Он со свистом рассек воздух крыльями и, как ласточка, принялся кружить и вращаться, стремительно падать и взлетать… Беззвучно скользя, он подлетел и легко опустился рядом с девушкой.
— Что же в этом чудовищного? — весело спросил он. — Я хочу, Рут, чтобы ты летала со мной, в моих руках, чтобы ты тоже знала, как это прекрасно.
Девушка вздрогнула.
— Я не могу, Дэвид. Я знаю, что это глупо, но когда я вижу тебя в воздухе — так, как сейчас, ты кажешься мне птицей, а не человеком, летающим животным, чем-то совсем не человеческим.
Дэвид Рэнд растерянно смотрел на нее.
— Значит, ты не станешь моей женой из-за крыльев?
Он схватил ее своими сильными загорелыми руками, его губы искали ее нежный рот.
— Рут, с тех пор, как я увидел тебя, я не могу без тебя жить. Не могу!
Прошло время, и однажды вечером, волнуясь, Рут кое-что ему предложила. Луна заливала сад ровным серебром и отражалась на сложенных крыльях Дэвида Рэнда, который страстно склонил свое тонкое молодое лицо к девушке.
Она сказала:
— У тебя есть возможность сделать так, чтобы мы поженились и были счастливы, если ты меня на самом деле любишь.
— Я все сделаю! — воскликнул он. — Ты же знаешь.
Она колебалась.
— Твои крылья — вот, что мешает нам. Я не могу иметь мужа, который скорее дикое животное, чем человек, мужа, которого все будут считать ненормальным и смеяться над ним. Но если бы ты согласился избавиться от крыльев…
— Избавиться от крыльев? — переспросил он.
Торопливо и страстно она объяснила ему:
— Это вполне реально, Дэвид. Доктор Уайт, который лечил твою рану и наблюдал за тобою, сказал мне, что можно просто отрезать твои крылья у основания. Это совершенно безопасно, а на спине у тебя останутся только маленькие выступы от остатков. И тогда ты будешь нормальным человеком, а не чудищем, — добавила она с умоляющим выражением на нежном лице. — Отец пристроит тебя к своему делу, и вместо бродяги и получеловека ты станешь таким же… таким же, как все.
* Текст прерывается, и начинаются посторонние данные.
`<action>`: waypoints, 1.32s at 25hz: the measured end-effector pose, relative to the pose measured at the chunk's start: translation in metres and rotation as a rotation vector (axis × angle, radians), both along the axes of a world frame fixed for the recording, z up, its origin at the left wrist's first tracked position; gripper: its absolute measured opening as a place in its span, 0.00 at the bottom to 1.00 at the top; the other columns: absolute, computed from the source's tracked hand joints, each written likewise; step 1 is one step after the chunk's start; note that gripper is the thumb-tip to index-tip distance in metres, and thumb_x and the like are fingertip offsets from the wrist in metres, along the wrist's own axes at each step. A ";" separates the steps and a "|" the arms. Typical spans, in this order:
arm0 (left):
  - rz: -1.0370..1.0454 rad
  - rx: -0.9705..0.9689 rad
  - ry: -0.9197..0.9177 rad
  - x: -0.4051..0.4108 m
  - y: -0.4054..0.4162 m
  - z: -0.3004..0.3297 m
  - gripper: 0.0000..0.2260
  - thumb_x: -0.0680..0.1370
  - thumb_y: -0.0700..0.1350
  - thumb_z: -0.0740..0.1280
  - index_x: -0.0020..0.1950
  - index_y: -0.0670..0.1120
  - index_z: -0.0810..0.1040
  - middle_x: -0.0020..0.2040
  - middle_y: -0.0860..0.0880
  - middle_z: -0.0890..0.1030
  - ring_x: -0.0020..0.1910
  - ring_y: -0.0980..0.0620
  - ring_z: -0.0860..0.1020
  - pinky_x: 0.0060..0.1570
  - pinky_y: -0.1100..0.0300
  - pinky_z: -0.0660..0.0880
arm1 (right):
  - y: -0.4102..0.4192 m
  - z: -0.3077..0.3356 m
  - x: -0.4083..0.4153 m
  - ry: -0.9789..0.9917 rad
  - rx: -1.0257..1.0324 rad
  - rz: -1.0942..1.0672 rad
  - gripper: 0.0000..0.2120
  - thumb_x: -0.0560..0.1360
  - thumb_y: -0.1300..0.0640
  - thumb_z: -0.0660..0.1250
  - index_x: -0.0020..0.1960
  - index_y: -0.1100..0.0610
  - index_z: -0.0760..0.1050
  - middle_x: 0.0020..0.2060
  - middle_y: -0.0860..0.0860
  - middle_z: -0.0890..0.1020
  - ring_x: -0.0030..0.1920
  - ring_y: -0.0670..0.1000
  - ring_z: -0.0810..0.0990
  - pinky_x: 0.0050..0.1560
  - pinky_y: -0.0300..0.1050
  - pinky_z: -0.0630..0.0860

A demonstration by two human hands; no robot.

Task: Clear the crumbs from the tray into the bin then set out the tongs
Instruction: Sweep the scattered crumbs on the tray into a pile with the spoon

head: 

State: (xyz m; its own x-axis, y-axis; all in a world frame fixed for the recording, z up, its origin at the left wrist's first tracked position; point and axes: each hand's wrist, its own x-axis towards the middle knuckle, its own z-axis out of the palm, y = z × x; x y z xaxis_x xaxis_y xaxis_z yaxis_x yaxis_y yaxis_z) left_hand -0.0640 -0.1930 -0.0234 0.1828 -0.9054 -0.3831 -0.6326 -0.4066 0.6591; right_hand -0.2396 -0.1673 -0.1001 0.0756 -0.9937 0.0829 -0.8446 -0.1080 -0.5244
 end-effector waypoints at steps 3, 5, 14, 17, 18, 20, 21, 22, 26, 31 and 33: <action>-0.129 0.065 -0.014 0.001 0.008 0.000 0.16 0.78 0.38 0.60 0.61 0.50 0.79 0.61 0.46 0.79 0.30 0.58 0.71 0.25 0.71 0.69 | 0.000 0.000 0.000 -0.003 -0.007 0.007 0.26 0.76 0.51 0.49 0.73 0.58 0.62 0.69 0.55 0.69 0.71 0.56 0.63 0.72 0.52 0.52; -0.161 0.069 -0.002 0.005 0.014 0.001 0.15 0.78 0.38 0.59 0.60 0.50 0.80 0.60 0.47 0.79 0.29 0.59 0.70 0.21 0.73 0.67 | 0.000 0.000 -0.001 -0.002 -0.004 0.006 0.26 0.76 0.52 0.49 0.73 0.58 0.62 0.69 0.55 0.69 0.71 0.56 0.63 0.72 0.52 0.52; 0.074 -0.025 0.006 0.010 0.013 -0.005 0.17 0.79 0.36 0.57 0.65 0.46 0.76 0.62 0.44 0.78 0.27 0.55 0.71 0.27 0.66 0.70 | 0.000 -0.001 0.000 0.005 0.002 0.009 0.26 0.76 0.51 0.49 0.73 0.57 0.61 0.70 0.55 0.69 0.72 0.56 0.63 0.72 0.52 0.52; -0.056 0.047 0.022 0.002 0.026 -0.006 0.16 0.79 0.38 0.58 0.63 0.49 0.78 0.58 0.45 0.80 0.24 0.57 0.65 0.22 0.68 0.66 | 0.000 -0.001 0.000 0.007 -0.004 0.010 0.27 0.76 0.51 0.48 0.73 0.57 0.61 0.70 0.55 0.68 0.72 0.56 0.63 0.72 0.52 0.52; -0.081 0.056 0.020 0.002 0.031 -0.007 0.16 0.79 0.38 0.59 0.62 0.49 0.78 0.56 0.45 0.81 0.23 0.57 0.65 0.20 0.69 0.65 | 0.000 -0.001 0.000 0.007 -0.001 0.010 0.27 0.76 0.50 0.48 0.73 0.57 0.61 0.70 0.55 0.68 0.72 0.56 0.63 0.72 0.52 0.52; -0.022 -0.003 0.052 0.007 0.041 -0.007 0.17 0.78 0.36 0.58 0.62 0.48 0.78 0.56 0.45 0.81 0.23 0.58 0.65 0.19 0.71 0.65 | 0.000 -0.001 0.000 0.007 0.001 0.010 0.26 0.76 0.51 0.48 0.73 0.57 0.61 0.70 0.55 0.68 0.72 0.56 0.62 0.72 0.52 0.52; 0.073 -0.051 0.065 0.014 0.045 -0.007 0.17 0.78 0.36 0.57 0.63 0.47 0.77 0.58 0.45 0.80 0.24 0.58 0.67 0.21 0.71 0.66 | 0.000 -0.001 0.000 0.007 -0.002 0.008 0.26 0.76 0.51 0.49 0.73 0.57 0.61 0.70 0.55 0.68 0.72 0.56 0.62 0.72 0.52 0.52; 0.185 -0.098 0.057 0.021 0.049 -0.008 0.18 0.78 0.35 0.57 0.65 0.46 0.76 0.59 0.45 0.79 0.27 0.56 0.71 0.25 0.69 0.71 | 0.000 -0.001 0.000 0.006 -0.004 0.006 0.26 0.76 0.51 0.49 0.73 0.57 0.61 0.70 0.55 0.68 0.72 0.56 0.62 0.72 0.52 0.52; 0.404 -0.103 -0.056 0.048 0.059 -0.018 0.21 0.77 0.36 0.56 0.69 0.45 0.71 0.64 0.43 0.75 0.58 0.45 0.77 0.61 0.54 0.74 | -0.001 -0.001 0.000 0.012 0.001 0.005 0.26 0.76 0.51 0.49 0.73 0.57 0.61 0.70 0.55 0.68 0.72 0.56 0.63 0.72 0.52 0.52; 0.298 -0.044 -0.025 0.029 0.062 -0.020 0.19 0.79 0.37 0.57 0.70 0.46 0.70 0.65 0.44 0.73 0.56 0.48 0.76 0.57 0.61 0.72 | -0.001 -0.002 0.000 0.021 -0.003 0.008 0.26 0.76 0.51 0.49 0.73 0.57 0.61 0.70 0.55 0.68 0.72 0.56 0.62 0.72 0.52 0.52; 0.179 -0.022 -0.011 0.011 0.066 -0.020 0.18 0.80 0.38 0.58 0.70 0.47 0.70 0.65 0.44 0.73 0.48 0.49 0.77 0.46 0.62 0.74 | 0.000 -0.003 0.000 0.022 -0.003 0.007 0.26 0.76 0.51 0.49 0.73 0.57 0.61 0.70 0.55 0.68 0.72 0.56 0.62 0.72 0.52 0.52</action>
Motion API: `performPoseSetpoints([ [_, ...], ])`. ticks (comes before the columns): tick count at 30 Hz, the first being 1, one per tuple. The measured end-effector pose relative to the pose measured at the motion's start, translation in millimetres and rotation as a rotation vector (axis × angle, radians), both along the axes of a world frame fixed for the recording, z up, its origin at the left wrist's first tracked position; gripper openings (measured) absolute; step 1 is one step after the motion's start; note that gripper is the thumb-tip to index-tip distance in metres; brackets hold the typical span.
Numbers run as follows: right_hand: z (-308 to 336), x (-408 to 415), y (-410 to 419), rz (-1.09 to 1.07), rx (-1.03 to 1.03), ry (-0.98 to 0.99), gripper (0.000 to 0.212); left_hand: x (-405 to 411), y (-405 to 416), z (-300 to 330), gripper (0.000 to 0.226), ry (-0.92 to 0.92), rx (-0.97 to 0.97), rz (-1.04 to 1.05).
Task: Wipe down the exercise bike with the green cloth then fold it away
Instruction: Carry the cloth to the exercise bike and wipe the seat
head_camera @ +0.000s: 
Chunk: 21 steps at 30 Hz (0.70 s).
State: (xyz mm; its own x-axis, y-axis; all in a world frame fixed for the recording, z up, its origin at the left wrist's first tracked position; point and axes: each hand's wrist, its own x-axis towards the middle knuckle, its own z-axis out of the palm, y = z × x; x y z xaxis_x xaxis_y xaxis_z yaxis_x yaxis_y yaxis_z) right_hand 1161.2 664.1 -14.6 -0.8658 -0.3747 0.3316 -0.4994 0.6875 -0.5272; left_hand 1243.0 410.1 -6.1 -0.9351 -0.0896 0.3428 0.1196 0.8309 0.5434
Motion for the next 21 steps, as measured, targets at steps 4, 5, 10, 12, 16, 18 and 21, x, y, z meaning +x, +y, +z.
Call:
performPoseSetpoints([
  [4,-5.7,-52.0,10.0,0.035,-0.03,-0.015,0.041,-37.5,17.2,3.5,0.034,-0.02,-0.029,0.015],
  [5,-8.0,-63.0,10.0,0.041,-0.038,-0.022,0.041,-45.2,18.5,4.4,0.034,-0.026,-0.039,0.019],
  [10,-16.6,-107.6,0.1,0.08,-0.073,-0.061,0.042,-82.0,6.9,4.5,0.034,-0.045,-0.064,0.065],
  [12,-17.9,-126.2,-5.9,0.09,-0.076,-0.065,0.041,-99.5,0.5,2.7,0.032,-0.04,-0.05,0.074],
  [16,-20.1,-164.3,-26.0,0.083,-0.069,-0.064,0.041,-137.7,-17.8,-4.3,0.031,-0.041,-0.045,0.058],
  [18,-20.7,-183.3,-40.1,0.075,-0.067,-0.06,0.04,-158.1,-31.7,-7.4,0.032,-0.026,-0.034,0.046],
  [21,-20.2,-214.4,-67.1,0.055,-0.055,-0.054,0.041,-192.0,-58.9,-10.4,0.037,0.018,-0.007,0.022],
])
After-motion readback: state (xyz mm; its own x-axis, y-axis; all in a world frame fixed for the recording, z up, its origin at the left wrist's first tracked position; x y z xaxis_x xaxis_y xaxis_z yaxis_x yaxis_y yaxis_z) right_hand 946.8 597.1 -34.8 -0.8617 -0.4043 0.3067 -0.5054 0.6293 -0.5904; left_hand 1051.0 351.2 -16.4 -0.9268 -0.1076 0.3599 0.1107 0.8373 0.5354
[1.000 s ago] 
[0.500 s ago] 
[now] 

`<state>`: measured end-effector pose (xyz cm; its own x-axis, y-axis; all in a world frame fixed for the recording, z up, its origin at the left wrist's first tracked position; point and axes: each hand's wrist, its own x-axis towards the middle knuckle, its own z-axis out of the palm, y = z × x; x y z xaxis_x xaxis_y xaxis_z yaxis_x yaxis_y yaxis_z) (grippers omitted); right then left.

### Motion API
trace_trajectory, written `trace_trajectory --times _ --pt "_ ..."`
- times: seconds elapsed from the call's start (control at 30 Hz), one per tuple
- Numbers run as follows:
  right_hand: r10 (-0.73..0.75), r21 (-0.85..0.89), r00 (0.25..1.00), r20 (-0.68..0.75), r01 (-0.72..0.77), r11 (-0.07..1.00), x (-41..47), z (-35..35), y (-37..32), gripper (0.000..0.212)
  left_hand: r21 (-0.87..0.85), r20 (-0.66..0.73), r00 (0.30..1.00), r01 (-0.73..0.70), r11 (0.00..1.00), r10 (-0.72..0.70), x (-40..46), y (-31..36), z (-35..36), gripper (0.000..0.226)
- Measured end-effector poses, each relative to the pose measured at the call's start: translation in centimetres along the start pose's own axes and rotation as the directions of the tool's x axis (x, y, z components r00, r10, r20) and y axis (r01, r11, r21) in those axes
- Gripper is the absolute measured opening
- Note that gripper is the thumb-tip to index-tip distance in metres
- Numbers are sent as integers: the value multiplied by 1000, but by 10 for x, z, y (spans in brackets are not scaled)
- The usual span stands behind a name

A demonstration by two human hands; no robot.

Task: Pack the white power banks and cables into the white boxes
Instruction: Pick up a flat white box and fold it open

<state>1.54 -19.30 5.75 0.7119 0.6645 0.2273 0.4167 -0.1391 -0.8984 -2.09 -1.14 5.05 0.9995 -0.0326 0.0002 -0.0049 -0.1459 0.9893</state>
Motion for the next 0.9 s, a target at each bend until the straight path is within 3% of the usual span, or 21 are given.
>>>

И мы будем счастливы.
Дэвид Рэнд был потрясен.
— Отрезать мне крылья? — повторял он, недоумевая. — Без этого ты не выйдешь за меня замуж?
— Я не могу, — с болью сказала Рут. — Я люблю тебя, Дэвид, правда, но… я хочу, чтобы мой муж был таким же, как у всех женщин.
— Никогда больше не летать, — задумчиво прошептал Дэвид бледными от лунного света губами. — Быть прикованным к земле, как все остальные! Нет! — воскликнул он, вскочив на ноги в порыве возмущения. — Я не сделаю этого! Я не отдам свои крылья! Я не буду таким же…
Внезапно он умолк. Рут рыдала, закрыв лицо руками. Весь его гнев прошел, он склонился над ней, отвел руки и с жалостью заглянул в ее милое, залитое слезами лицо.
— Не плачь, Рут, — взмолился он, — это не значит, что я не люблю тебя. Я люблю тебя больше всего на свете. Но я никогда не думал о том, чтобы расстаться с крыльями, и меня это поразило. Иди в дом. Я должен немного подумать.